Выбрать главу

Вообще, публика эта вела себя так, будто они на сцене, нам же отводилась роль безмолвных и восхищенных зрителей, без которых любое действо — нечто незавершенное. За исключением редких взоров вежливого отвращения, бросаемых в нашу сторону, нас попросту игнорировали. Все обращались друг к другу, конечно же, «господин такой-то», отнюдь не по воинским званиям, не забывая, разумеется, вставить и «фон» — признак принадлежности к германской аристократии.

И вдруг на сцене появились вновь прибывшие! Все головы одновременно повернулись к русским военнопленным под охраной немецких солдат. Тем было явно не до деликатесов в этот знойный день — они, не дожидаясь разрешения, тут же бросились к ручью и стали жадно пить воду. Когда они, после угроз и окриков охранников, все же отошли от воды и подобие строя было восстановлено, один из сидевших за столом майоров заметил среди группы пленных полковника Красной Армии. Майор тут же высокомерным тоном велел ему подойти ближе. Полковник, сделав вид, что не слышит, никак не прореагировал. Тогда майор приказал одному из денщиков привести его. К этому времени большинство офицеров пребывали уже в подпитии, и когда русский, перекинув через плечо шинель, появился у стола и с нескрываемым презрением оглядел присутствовавших, разговоры за столом разом смолкли. Даже мы, рядовые солдаты, почувствовали, что сейчас произойдет нечто невиданное и непредсказуемое. Спору нет: русский полковник производил впечатление. И в сравнении с ним наше офицерство показалось кучкой дегенератов — этот человек воспринимался как существо высшего порядка.

Майор, позвавший его к столу, продолжать сидеть, развалившись на стуле. Он спросил полковника имя и воинское подразделение, где тот служил. Полковник назвал. После этого майор потребовал дополнительных сведений, на что полковник ответил, что, мол, все, что позволяет ему воинский устав его армии, уже сказано и названо и что больше он не скажет ничего. Мы все прекрасно понимали, что майор вправе допросить пленного, но его развязные манеры, тон и полупьяное состояние оскорбляли не только пленного полковника, но и нас, немцев, его подчиненных. Майор грубо завопил: «Вы только взгляните на это ничтожество! И это полковник Красной Армии! Тьфу! Да я такого бы и в конюхи себе не взял! Мразь!» Пленный понял, что его оскорбили, и оскорбили не на шутку, потому что в ответ басом решительно произнес: «Майор, советую вам не забываться — перед вами полковник, а вы — всего лишь майор!» Майор, разумеется, не мог вынести, чтобы его, немецкого офицера, поставил на место русский пленный, да еще в присутствии низших чинов. Побагровев, майор тут же выхватил пистолет из кобуры и выстрелил полковнику прямо в сердце. Тот, сраженный наповал, без единого стона повалился навзничь в пыль.

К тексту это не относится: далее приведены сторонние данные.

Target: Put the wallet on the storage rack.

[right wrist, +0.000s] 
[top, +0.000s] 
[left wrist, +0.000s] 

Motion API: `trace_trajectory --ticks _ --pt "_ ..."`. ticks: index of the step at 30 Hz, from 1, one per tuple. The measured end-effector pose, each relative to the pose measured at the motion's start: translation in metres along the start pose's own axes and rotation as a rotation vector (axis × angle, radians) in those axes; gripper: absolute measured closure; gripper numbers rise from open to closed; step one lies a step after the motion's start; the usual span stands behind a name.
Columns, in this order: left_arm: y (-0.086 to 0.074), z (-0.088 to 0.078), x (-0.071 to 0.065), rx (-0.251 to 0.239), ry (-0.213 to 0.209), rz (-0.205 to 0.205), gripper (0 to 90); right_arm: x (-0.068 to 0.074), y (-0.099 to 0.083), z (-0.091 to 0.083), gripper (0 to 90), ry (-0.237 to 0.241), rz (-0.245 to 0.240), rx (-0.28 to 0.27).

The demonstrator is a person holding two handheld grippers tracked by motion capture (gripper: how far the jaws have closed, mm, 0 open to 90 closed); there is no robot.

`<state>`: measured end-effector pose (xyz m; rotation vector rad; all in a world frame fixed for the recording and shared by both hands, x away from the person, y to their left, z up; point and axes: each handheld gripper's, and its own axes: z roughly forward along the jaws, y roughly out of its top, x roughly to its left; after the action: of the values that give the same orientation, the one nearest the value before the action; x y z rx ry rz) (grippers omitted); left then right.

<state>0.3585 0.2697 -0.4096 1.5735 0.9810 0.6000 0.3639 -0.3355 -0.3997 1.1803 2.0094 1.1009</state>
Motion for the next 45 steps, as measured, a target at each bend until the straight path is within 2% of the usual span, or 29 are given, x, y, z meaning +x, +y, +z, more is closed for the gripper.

Из-под спины побежала тонкая темноватая струйка.

Шок был настолько силен, что какое-то время никто был не в силах вымолвить и слова. Первыми опомнились офицеры, сидевшие рядом с майором, вскочили и попытались разоружить его — жест беспрецедентной решительности. Потом все вокруг, и русские, и немцы, возмущенно зароптали, и ропот тут же перешел в крик. Охранники русских пленных стали нервно переглядываться. Но сильнее всех возмутился наш рядовой состав. Наглая и преступная выходка офицера возмутила всех до глубины души, и тут уже сработали чистые инстинкты. Презрев правила уставных взаимоотношений, воинскую дисциплину, мы стали надвигаться на стол, выкрикивая оскорбления в адрес офицеров, обвиняя их в трусости и попустительстве преступлениям, творимым на их глазах. Те в ответ только растерянно глядели на нас, будто не веря в происходящее. Мы требовали соответствующих санкций для майора. Потом несколько человек из нас, безоружных, в их числе был и я, направились к пленным и разъяснили им, что мы — на их стороне. Охранники орали на нас, пытаясь отогнать нас от них, но сделать ничего не могли. Обняв русских за плечи, мы продемонстрировали всем чувство воинского товарищества. И никто слова не сказал. Именно мы, некоторое время спустя, сами решили разрядить обстановку, и я вовсе не исключаю, что мы тем самым предотвратили серьезный конфликт и, может быть, даже перестрелку. Пожав руки русским на прощание, мы отошли. Это был самый запоминающийся и самый, пожалуй, нетипичный инцидент за все время русской кампании.